REQUIRED WORK ▸
From the data below, repeat exactly the lines from the line with "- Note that" to the line with "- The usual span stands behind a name", both included.

RECORDED INFORMATION ▸
■ ■ ■ ■ ■ ■ ■
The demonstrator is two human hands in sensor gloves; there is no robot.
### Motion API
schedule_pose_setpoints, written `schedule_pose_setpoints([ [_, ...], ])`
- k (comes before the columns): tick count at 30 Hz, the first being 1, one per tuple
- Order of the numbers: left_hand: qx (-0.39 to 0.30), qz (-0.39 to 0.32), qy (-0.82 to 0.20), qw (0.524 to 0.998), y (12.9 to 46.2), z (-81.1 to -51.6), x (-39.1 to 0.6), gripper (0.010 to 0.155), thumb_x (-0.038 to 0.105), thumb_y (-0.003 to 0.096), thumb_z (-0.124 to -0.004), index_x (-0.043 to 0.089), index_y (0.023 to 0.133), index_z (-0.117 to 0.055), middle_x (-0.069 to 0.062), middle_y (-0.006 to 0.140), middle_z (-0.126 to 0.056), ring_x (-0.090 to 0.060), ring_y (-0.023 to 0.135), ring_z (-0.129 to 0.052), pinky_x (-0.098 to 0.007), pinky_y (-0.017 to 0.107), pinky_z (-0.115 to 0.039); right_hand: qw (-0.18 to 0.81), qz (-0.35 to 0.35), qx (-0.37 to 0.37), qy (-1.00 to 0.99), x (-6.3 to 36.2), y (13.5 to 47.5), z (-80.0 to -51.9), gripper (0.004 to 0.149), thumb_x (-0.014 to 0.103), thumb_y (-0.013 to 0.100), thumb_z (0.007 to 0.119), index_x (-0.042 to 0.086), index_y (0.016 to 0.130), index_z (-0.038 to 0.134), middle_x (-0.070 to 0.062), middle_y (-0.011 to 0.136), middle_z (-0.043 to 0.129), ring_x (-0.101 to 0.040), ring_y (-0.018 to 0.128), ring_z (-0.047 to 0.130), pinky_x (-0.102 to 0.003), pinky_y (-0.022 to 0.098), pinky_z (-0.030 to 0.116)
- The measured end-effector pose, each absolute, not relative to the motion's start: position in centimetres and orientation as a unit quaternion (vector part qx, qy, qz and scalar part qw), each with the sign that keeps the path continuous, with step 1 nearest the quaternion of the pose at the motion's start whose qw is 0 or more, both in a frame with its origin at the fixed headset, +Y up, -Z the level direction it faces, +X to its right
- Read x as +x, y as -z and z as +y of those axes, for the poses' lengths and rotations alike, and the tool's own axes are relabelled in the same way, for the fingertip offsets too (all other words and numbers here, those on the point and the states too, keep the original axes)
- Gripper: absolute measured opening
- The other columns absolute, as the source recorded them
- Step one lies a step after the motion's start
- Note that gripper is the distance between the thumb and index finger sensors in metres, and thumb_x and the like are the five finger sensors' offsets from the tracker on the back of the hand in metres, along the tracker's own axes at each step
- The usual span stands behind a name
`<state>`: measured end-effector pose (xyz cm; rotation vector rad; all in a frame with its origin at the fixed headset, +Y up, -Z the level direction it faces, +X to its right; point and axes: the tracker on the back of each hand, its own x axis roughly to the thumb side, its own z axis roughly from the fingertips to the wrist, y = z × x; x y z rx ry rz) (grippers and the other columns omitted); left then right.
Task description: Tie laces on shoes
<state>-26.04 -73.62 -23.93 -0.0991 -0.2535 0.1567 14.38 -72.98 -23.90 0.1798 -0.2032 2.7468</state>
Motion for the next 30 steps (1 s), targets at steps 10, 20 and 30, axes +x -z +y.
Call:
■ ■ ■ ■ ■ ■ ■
RESULT BELOW ▸
- Note that gripper is the distance between the thumb and index finger sensors in metres, and thumb_x and the like are the five finger sensors' offsets from the tracker on the back of the hand in metres, along the tracker's own axes at each step
- The usual span stands behind a name

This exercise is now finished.